Hayatımda ilk defa içkiden bu kadar etkilenmiştim. Midemin bulantısı mı desem yoksa başımın ağrısı mı? Herşey bulanık bir hal almıştı o ağrılardan sonra. Yattığım yerden pencereden sızan ışığa bakarken bir siluet camdan içeri girmişti. Havasızlıktan bunalıp açtığım camdan biri girmişti odama. Ama ben parmağımı bile kıpırdatamıyordum. Olaylardan soyutlanıp dışarıdan üçüncü bir göz gibi izliyordum o anlarda kendimi. Sokak lambasının odaya vurduğu ışıkta bile belli olan mavi gözleri görünce adeta kanım donmuştu. Ben o gün onu terkettiğim halde odama gelmişti. Buna mı şaşırayım yoksa garip bir şekilde onu gördüğümde akan gözyaşlarıma mı bilemedim o an.

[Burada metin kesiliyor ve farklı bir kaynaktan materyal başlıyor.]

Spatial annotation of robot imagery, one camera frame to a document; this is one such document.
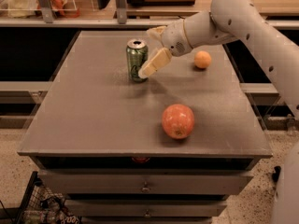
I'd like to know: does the clear plastic bin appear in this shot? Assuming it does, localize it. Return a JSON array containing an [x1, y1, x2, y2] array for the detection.
[[0, 0, 79, 18]]

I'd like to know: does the green soda can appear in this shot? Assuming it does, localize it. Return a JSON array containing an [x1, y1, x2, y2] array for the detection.
[[126, 39, 148, 82]]

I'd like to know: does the black metal frame leg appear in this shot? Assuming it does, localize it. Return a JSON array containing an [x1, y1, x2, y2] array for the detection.
[[272, 166, 281, 183]]

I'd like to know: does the black wire basket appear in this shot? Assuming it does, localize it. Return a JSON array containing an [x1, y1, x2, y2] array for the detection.
[[14, 171, 82, 224]]

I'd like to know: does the small orange fruit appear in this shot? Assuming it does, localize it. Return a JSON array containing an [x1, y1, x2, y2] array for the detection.
[[194, 50, 212, 69]]

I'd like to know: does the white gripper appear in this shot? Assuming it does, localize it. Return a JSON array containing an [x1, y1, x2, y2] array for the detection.
[[138, 20, 192, 78]]

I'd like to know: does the grey drawer cabinet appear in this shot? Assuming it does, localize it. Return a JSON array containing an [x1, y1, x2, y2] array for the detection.
[[19, 31, 272, 224]]

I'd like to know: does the wooden shelf with metal brackets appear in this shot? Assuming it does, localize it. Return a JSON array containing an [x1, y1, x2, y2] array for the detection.
[[0, 0, 299, 29]]

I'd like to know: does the red apple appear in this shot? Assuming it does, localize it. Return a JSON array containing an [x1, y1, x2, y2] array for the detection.
[[162, 104, 194, 139]]

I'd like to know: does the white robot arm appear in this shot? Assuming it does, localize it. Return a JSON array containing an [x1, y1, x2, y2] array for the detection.
[[139, 0, 299, 224]]

Bana yaklaşıp dikkatle yüzüme baktı. Sanki neyim olduğunu anlamış bir şekilde kafasını iki yana sallayıp beni kucakladığı gibi kapıya yöneldi. Kilitli kapıyı açıp hızla evden çıkardı beni. Arabanın arka koltuklarına beni yatırıp öne geçti. Sonrası pek de hatırlayamadığım uğultulu sarsılmalardan ibaretti.
Gözlerimi hastane denen yerde açtığımda midem hala bulanıyordu. Başımda zonklamaktan vazgeçmeyen ağrımla doğrulmaya çalıştım. Bir anda sırtımda hissettiğim ellerin sahibine baktığımda şaşırdım. Çünkü Efe değil Anıl'dı karşımdaki. Bozuntuya vermek istemesem de nerede olduğunu merak ediyordum.
"Efe nerede?"
Şaşkın bakışları aynı zamanda öfkeliydi. Dişlerini sıktığı belli olurcasına çenesi gerildi. Sonra toparlayıp gülümsedi.

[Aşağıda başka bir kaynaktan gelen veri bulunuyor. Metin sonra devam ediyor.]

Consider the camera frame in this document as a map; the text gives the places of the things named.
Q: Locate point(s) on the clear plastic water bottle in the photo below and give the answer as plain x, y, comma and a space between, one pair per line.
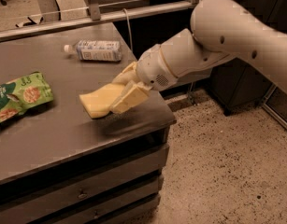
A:
96, 50

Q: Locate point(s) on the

"Efe yok, benimle idare edeceksin?"
Tamam anlamında kafamı salladım. Ama Onu susturmaya yetmemişti bu.
"Neden o kadar çok içtin? Kendini öldürmeye bu kadar meraklı mısın?"
Derin bir nefes alıp sıkılarak verdim.
"Hayır intihar düşüncesi aklımdan bile geçmedi. Sadece bu defa sarhoş olmakta zorlandım ve sanırım fazla kaçırdım."
Açıklama yapmama sevinmiş gibi bir hali olsa da sinirli bakışları yüzümdeydi.
"Tamam intihar etmedin. Ki zaten bunun için fazla umursamazsın. Ama neden içki içiyorsun? Bunun nedeni rahatlamak değil bunu bilecek kadar hem içtim hem de seni tanıyorum."
Beni anlaması şaşırtmıştı. Her zaman ki gibi beni yine şaşırtıyordu. Ne diyeceğimi bilemediğimden çoğu zaman yaptığım gibi sorusunu havada asılı bıraktım. O da sormaktan vazgeçmiş bir şekilde koltuğa oturdu.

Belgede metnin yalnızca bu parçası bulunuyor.